== Exercise goal ==
Each line from the one containing "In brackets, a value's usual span" through the final line below must be reproduced exactly, and no others.

○ ○ ○ ○

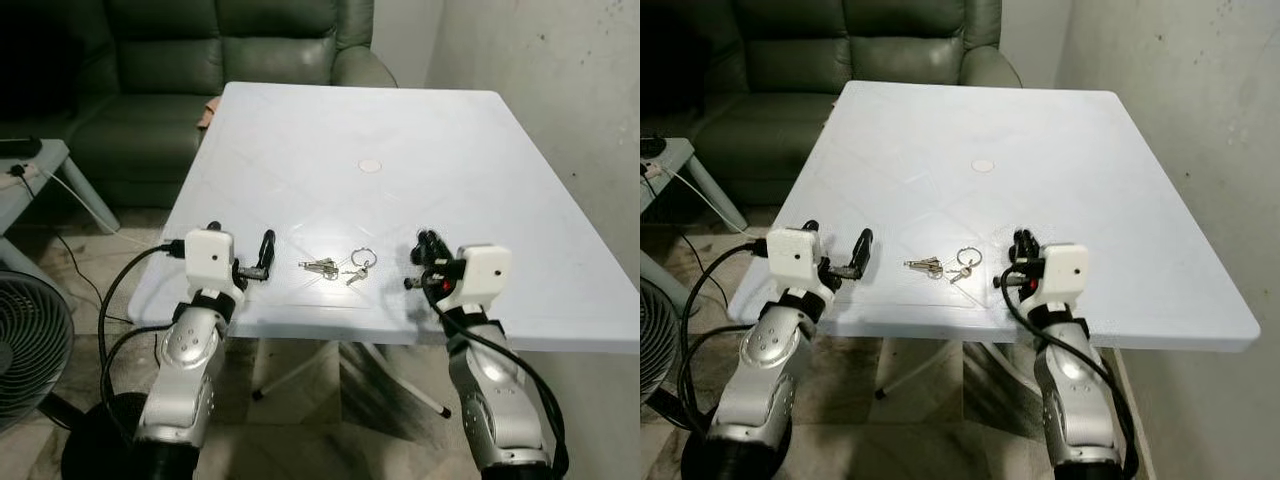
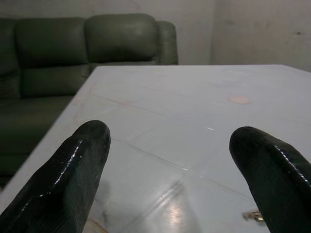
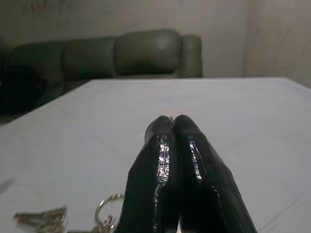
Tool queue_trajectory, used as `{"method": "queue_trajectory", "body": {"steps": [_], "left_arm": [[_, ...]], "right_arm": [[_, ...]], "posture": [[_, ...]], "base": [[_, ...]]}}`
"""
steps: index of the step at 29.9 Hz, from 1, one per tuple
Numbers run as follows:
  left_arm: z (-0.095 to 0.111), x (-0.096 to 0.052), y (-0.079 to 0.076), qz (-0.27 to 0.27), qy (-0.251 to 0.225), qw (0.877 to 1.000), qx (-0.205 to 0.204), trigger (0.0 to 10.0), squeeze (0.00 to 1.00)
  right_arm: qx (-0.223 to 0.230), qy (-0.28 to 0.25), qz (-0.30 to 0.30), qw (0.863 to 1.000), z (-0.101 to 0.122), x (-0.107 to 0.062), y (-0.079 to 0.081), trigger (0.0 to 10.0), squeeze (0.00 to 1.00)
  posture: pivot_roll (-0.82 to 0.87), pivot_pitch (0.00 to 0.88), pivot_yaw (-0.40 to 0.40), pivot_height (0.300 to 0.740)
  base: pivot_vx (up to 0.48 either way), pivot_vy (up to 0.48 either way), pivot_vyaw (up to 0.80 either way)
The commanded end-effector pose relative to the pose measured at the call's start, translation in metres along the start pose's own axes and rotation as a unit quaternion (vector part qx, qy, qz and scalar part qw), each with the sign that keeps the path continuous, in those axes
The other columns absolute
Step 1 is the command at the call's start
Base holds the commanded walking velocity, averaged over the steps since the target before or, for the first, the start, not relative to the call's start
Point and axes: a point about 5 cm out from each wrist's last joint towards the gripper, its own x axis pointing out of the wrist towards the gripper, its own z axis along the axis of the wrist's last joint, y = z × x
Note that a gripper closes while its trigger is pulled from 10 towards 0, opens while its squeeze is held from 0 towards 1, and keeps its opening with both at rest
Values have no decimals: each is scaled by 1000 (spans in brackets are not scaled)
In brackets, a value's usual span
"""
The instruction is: Hang keys on a hook
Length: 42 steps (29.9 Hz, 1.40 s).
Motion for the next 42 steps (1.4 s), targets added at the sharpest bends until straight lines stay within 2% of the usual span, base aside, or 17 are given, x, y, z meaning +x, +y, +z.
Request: {"method": "queue_trajectory", "body": {"steps": [1, 7, 11, 24, 42], "left_arm": [[1, 3, 6, 11, -2, 1000, -1, 10000, 0], [5, 12, 6, -1, -14, 1000, -5, 10000, 0], [7, 18, 9, -4, -20, 1000, 3, 10000, 0], [10, 32, 21, 34, -21, 999, -19, 10000, 0], [8, 37, 26, 48, -13, 998, -26, 10000, 0]], "right_arm": [[-3, -3, -6, 1000, 1, 2, -2, 10000, 0], [-14, -10, -20, 1000, 3, 7, -6, 10000, 0], [-31, 9, -37, 999, 0, 11, -11, 10000, 0], [-45, 20, -43, 998, -4, 15, -11, 10000, 0], [-51, 20, -39, 998, -3, 19, -13, 10000, 0]], "posture": [[-13, 0, 22, 732], [-11, 0, 19, 732], [-15, 0, 22, 732], [-28, 0, 24, 732], [-27, 0, 10, 732]], "base": [[0, 0, 0], [0, 0, 0], [0, 0, 0], [0, 0, -747], [0, 80, -727]]}}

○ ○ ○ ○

== Completed exercise ==
In brackets, a value's usual span
"""
The instruction is: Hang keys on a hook
Length: 42 steps (29.9 Hz, 1.40 s).
Motion for the next 42 steps (1.4 s), targets added at the sharpest bends until straight lines stay within 2% of the usual span, base aside, or 17 are given, x, y, z meaning +x, +y, +z.
Request: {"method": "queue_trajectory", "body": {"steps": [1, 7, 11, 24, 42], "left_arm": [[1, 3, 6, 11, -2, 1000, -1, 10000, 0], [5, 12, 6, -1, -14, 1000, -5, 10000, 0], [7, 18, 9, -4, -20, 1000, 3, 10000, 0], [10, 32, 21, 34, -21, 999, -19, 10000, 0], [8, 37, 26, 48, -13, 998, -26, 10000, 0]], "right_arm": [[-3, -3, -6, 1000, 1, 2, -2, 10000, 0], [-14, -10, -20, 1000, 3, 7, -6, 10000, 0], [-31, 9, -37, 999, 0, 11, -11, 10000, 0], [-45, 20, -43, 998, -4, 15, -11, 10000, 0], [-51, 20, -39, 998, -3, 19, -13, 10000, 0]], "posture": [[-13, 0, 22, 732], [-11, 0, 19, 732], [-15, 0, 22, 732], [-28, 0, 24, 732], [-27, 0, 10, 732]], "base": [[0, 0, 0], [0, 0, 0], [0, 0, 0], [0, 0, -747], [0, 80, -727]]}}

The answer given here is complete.